### COLLECTED DATA

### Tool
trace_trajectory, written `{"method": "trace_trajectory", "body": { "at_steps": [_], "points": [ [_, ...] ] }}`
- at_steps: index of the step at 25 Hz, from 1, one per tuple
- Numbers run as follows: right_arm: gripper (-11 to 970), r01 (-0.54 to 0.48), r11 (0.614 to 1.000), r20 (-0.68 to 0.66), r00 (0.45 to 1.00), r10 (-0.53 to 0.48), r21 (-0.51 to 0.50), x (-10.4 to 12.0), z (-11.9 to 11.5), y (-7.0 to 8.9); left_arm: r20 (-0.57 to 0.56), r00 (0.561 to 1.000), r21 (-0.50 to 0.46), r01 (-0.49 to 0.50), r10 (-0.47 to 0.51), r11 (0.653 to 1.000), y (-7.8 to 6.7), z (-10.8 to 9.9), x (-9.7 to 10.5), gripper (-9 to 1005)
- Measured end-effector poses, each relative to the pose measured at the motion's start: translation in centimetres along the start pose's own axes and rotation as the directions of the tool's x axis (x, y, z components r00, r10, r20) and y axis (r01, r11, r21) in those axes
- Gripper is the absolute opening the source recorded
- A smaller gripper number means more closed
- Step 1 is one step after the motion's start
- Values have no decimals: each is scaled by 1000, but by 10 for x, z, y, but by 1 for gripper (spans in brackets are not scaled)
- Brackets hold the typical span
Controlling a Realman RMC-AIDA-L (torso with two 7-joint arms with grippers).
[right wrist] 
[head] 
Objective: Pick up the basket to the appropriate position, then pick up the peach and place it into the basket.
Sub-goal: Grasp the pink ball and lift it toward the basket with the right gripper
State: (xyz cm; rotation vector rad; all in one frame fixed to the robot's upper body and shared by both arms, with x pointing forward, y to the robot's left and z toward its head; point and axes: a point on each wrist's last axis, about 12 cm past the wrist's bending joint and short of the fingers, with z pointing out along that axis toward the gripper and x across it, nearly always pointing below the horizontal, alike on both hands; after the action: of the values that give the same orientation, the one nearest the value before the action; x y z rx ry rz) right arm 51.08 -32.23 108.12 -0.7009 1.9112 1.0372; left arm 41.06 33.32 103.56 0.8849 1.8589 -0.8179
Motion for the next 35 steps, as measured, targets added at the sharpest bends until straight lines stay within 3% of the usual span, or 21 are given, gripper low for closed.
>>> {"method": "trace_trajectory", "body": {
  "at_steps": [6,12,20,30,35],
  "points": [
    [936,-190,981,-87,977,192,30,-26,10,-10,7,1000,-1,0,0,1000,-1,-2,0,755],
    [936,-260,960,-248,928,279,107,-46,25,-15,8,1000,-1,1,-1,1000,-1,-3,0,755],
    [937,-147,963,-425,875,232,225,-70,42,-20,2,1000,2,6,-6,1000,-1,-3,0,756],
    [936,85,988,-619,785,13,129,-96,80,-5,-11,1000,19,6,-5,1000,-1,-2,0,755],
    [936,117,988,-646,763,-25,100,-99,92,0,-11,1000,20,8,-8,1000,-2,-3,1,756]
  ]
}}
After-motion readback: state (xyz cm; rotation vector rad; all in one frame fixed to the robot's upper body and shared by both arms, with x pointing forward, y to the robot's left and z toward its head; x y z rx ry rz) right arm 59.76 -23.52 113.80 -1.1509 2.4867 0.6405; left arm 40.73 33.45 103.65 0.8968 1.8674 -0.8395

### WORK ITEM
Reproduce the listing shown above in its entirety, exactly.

### ANSWER SPACE
### Tool
trace_trajectory, written `{"method": "trace_trajectory", "body": { "at_steps": [_], "points": [ [_, ...] ] }}`
- at_steps: index of the step at 25 Hz, from 1, one per tuple
- Numbers run as follows: right_arm: gripper (-11 to 970), r01 (-0.54 to 0.48), r11 (0.614 to 1.000), r20 (-0.68 to 0.66), r00 (0.45 to 1.00), r10 (-0.53 to 0.48), r21 (-0.51 to 0.50), x (-10.4 to 12.0), z (-11.9 to 11.5), y (-7.0 to 8.9); left_arm: r20 (-0.57 to 0.56), r00 (0.561 to 1.000), r21 (-0.50 to 0.46), r01 (-0.49 to 0.50), r10 (-0.47 to 0.51), r11 (0.653 to 1.000), y (-7.8 to 6.7), z (-10.8 to 9.9), x (-9.7 to 10.5), gripper (-9 to 1005)
- Measured end-effector poses, each relative to the pose measured at the motion's start: translation in centimetres along the start pose's own axes and rotation as the directions of the tool's x axis (x, y, z components r00, r10, r20) and y axis (r01, r11, r21) in those axes
- Gripper is the absolute opening the source recorded
- A smaller gripper number means more closed
- Step 1 is one step after the motion's start
- Values have no decimals: each is scaled by 1000, but by 10 for x, z, y, but by 1 for gripper (spans in brackets are not scaled)
- Brackets hold the typical span
Controlling a Realman RMC-AIDA-L (torso with two 7-joint arms with grippers).
[right wrist] 
[head] 
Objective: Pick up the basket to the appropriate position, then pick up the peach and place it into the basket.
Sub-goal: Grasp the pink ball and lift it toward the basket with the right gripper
State: (xyz cm; rotation vector rad; all in one frame fixed to the robot's upper body and shared by both arms, with x pointing forward, y to the robot's left and z toward its head; point and axes: a point on each wrist's last axis, about 12 cm past the wrist's bending joint and short of the fingers, with z pointing out along that axis toward the gripper and x across it, nearly always pointing below the horizontal, alike on both hands; after the action: of the values that give the same orientation, the one nearest the value before the action; x y z rx ry rz) right arm 51.08 -32.23 108.12 -0.7009 1.9112 1.0372; left arm 41.06 33.32 103.56 0.8849 1.8589 -0.8179
Motion for the next 35 steps, as measured, targets added at the sharpest bends until straight lines stay within 3% of the usual span, or 21 are given, gripper low for closed.
>>> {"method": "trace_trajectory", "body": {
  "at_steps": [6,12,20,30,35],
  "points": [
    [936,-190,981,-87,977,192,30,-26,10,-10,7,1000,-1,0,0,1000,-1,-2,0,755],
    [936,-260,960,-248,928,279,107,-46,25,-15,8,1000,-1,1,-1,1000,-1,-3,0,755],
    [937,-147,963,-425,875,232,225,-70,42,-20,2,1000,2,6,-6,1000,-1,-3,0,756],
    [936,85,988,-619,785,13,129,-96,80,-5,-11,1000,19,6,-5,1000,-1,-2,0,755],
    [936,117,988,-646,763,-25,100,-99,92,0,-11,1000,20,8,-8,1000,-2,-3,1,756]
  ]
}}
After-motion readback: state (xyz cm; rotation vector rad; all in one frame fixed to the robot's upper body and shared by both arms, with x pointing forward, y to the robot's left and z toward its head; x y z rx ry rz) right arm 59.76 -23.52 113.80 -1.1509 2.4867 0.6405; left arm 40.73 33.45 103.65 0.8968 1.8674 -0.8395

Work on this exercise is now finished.